The training portion is quite similar to in our previous examples.  A key difference is that `CNN-BiLSTM-CRF` models are often trained with relatively small batches and using SGD with momentum for a large number of epochs with early stopping on F1, which is the target metric typically used for NER:

```
  "train": {
    "batchsz": 10,
    "epochs": 100,
    "optim": "sgd",
    "eta": 0.015,
    "mom": 0.9,
    "patience": 40,
    "early_stopping_metric": "f1",
    "clip": 5.0,
    "span_type": "iobes"
  }
```

This training procedure will run up to 100 epochs (unless it does not improve for `40` epochs due to the `patience` criteria), will take quite a bit of time.

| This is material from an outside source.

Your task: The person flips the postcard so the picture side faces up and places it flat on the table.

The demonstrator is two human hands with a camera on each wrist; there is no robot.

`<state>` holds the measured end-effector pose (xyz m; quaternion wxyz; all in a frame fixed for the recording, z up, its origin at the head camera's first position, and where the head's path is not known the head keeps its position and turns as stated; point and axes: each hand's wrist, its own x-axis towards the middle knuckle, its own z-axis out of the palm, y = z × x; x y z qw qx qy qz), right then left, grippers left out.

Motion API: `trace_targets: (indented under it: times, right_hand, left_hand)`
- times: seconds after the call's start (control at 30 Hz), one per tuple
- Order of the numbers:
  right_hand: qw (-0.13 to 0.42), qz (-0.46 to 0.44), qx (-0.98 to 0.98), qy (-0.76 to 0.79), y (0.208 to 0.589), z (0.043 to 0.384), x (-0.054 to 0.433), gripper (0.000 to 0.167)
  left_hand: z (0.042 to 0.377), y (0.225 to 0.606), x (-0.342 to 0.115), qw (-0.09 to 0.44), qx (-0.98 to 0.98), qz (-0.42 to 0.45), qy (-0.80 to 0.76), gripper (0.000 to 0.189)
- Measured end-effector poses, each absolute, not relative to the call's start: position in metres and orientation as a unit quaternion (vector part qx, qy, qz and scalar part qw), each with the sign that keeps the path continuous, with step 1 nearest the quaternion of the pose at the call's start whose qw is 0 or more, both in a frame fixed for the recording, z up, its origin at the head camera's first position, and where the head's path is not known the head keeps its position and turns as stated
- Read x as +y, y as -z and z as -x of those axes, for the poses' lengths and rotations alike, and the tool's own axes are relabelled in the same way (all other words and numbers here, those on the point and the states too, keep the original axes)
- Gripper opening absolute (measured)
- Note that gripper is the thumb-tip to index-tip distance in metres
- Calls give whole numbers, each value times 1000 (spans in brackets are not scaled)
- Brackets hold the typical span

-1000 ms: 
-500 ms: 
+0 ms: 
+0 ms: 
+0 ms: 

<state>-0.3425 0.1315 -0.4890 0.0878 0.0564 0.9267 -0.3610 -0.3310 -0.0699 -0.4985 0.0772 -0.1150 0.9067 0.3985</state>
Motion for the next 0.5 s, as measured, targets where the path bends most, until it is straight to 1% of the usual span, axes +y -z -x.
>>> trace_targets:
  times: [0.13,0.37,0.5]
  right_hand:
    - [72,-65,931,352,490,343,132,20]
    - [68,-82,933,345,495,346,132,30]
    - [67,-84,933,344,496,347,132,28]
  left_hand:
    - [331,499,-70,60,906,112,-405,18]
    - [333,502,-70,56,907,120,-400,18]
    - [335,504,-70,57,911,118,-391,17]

Since the `epoch` parameter is inside the `train` block, we can override its values as `--x:train.epoch`.  So for instance, if you do not feel like waiting, modify the command line below to pass in `--x:train.epoch 10` to make it run for 10 epochs, which should be good enough for the purposes of the tutorial.

In [3]:
!mead-train --config https://raw.githubusercontent.com/dpressel/mead-baseline/master/mead/config/conll.json

Reading config file '/tmp/tmp7ks3__py'
Reading config file '/usr/local/lib/python3.6/dist-packages/mead/config/logging.json'
No file found '/usr/local/l...', loading as string
Reading config file '/usr/local/lib/python3.6/dist-packages/mead/config/datasets.json'
Reading config file '/usr/local/lib/python3.6/dist-packages/mead/config/embeddings.json'
Reading config file '/usr/local/lib/python3.6/dist-packages/mead/config/vecs.json'
Task: [tagger]
using /root/.bl-data as data/embeddings cache
extracting file..
downloaded data saved in /root/.bl-data/80b0a839a7edd4c99f54537aa83327340592a4e8
[train file]: /root/.bl-data/80b0a839a7edd4c99f54537aa83327340592a4e8/eng.train.iobes
[valid file]: /root/.bl-data/80b0a839a7edd4c99f54537aa83327340592a4e8/eng.testa.iobes
[test file]: /root/.bl-data/80b0a839a7edd4c99f54537aa83327340592a4e8/eng.testb.iobes
extracting file..
downloaded data saved in /root/.bl-data/a483a44d4414a18c7b10b36dd6daa59195eb292b
embedding file location: /root/.bl-data/a483a44d4

Our model got a final score of **~91.55** which is a pretty strong result on this dataset, and within [the expected results for this model](https://github.com/dpressel/mead-baseline/blob/master/docs/tagging.md#model-performance).  The resulting model checkpoint, along with the vectorizers was stored below in `tagger-1199.zip` 

In [5]:
!ls

conllresults.conll  info.log		sample_data  tagger-1199.zip
errors.log	    reporting-1199.log	tagger	     timing-1199.log


## Using our trained model

Now that we have created an NER tagger, lets use it to tag some sentences.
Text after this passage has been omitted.